* [Your instructions]: Each line from the top of the listing down to and including the line with "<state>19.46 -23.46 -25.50" must be duplicated exactly; pictures are to be skipped.

= = = = =

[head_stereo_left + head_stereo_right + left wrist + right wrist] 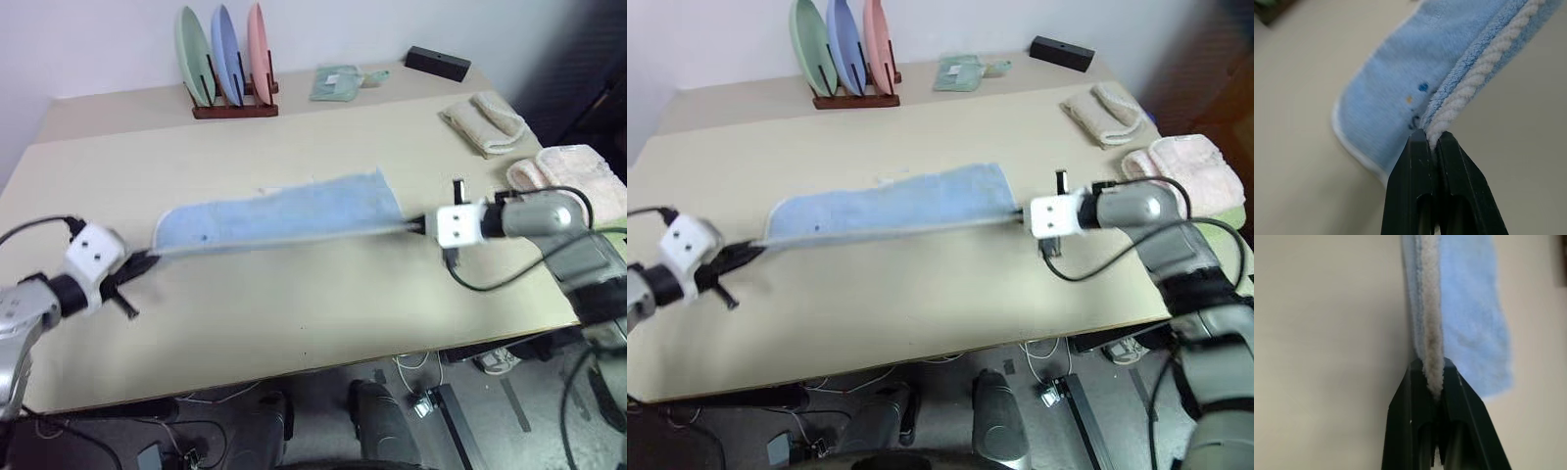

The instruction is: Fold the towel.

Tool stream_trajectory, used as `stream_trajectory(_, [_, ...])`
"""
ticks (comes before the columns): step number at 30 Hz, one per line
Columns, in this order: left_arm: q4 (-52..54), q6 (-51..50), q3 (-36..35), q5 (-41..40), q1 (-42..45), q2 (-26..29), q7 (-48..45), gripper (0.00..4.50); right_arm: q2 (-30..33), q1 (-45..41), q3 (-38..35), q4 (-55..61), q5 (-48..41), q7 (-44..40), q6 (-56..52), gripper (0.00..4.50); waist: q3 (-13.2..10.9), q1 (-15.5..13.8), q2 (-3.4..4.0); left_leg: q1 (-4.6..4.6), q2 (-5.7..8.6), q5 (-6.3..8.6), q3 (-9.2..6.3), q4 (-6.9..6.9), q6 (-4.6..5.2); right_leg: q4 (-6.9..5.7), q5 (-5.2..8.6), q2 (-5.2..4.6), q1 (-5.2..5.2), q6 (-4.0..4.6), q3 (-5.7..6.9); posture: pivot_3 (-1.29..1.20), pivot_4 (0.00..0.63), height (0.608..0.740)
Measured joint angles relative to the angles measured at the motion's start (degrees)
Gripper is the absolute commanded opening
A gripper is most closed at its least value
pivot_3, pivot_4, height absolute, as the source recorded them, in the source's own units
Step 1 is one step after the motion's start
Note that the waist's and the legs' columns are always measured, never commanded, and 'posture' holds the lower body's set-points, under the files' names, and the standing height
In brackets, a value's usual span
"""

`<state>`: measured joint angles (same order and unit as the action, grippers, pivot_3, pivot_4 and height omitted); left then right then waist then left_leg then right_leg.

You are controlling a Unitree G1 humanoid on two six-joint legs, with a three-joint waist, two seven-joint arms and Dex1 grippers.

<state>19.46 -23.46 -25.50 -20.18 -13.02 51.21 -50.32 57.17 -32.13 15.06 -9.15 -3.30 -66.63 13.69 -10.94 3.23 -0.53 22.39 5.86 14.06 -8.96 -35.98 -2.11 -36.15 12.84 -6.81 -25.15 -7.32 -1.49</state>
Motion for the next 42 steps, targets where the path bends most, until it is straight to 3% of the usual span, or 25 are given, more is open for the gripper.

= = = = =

* [Solution to this exercise]:
[head_stereo_left + head_stereo_right + left wrist + right wrist] 

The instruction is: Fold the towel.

Tool stream_trajectory, used as `stream_trajectory(_, [_, ...])`
"""
ticks (comes before the columns): step number at 30 Hz, one per line
Columns, in this order: left_arm: q4 (-52..54), q6 (-51..50), q3 (-36..35), q5 (-41..40), q1 (-42..45), q2 (-26..29), q7 (-48..45), gripper (0.00..4.50); right_arm: q2 (-30..33), q1 (-45..41), q3 (-38..35), q4 (-55..61), q5 (-48..41), q7 (-44..40), q6 (-56..52), gripper (0.00..4.50); waist: q3 (-13.2..10.9), q1 (-15.5..13.8), q2 (-3.4..4.0); left_leg: q1 (-4.6..4.6), q2 (-5.7..8.6), q5 (-6.3..8.6), q3 (-9.2..6.3), q4 (-6.9..6.9), q6 (-4.6..5.2); right_leg: q4 (-6.9..5.7), q5 (-5.2..8.6), q2 (-5.2..4.6), q1 (-5.2..5.2), q6 (-4.0..4.6), q3 (-5.7..6.9); posture: pivot_3 (-1.29..1.20), pivot_4 (0.00..0.63), height (0.608..0.740)
Measured joint angles relative to the angles measured at the motion's start (degrees)
Gripper is the absolute commanded opening
A gripper is most closed at its least value
pivot_3, pivot_4, height absolute, as the source recorded them, in the source's own units
Step 1 is one step after the motion's start
Note that the waist's and the legs' columns are always measured, never commanded, and 'posture' holds the lower body's set-points, under the files' names, and the standing height
In brackets, a value's usual span
"""

`<state>`: measured joint angles (same order and unit as the action, grippers, pivot_3, pivot_4 and height omitted); left then right then waist then left_leg then right_leg.

You are controlling a Unitree G1 humanoid on two six-joint legs, with a three-joint waist, two seven-joint arms and Dex1 grippers.

<state>19.46 -23.46 -25.50 -20.18 -13.02 51.21 -50.32 57.17 -32.13 15.06 -9.15 -3.30 -66.63 13.69 -10.94 3.23 -0.53 22.39 5.86 14.06 -8.96 -35.98 -2.11 -36.15 12.84 -6.81 -25.15 -7.32 -1.49</state>

The exercise output is complete.